Na hipótese em apreço, caso não seja concedida a antecipação da tutela pleiteada, a pretensão dos autistas e de seus familiares será mortalmente atingida, pois sendo os primeiros destinatários de serviços especiais de saúde, educacional e assistencial especializados, não podem aguardar o lento tramitar do processo para somente a final, se a ação for julgada procedente, vencidos todos os recursos, obter o benefício. Incalculável o prejuízo que seria alcançado, seja no que concerne ao progresso pessoal, à integração, à saúde, à educação, enfim, à vida.

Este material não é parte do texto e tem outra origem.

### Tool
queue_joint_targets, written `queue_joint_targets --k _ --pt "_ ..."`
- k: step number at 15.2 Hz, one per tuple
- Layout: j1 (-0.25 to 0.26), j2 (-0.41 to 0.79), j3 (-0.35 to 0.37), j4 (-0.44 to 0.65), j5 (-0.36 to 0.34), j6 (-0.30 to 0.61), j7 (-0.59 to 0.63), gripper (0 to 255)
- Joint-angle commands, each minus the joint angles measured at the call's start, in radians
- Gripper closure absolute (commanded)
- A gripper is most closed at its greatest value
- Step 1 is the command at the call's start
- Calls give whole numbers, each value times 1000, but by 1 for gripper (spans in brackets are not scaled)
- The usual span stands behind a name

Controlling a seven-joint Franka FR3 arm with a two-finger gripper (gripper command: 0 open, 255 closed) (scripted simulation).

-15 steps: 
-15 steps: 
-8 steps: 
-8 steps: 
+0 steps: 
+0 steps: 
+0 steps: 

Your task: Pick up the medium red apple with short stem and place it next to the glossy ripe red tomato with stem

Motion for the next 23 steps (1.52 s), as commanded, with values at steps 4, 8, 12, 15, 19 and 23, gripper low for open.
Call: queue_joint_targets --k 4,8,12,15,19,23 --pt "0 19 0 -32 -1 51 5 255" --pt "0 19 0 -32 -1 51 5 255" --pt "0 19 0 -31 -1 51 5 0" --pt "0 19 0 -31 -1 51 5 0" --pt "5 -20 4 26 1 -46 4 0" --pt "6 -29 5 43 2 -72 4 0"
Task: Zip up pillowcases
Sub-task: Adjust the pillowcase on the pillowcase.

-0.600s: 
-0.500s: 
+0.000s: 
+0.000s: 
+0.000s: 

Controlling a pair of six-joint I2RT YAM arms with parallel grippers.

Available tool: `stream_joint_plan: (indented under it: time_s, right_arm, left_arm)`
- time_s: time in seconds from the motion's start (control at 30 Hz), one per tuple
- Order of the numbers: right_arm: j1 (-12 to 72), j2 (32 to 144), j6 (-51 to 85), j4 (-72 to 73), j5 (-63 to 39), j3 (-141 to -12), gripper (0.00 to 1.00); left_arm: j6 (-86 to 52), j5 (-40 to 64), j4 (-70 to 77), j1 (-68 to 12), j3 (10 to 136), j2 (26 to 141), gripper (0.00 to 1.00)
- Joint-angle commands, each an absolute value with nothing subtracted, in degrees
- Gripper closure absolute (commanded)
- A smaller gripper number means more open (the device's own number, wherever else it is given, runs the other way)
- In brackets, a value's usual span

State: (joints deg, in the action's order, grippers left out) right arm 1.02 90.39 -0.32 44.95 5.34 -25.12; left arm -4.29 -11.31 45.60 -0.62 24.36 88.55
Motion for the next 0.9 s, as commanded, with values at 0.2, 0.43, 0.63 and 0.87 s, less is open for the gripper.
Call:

Em caso do deferimento da tutela antecipada, não havendo atendimento integral por parte do requerido dentro do prazo fixado, aguarda-se a cominação de multa diária de R$ 50.000,00, ou outro valor a ser arbitrado por Vossa Excelência, na forma do Parágrafo 2o. do Artigo 12 da Lei n. 7.347/85 (Parágrafos 3o. e 4o. do Art. 84 do Código de Defesa do Consumidor).

Requer-se, por fim, que as intimações do Ministério Público sejam realizadas pessoalmente (Promotor do GAESP), na forma da lei, na Rua Riachuelo, n. 115, 1o. andar, salas 38 e 39, Centro, São Paulo.

Protesta-se pela produção de provas, por todos os meios admitidos em direito, sobretudo pela juntada de novos documentos e perícias, além de oitiva de testemunhas e peritos, caso se faça necessário.

Em virtude de expressa previsão legal de dispensa de custas, tanto para o demandante quanto para o demandado, e da vedação constitucional ao recebimento de honorários advocatícios por parte do Ministério Público, deixa-se de postular nesse sentido.

Dá-se à causa o valor de R$ 50.000,00 (cinqüenta mil reais).

Termos em que,

P. e E.

Deferimento.

São Paulo, 26 de outubro de 2000.

João Luiz Marcondes Júnior

César Pinheiro Rodrigues

Promotores de Justiça do Grupo de Atuação Especial da Saúde Pública e da Saúde do Consumidor — GAESP — Órgão de Execução do Ministério Público do Estado de São Paulo — Rua Riachuelo, n. 115, 1º andar, salas 38 e 39, Tel. 3119-9090.

Revista Consultor Jurídico, 7 de março de 2002.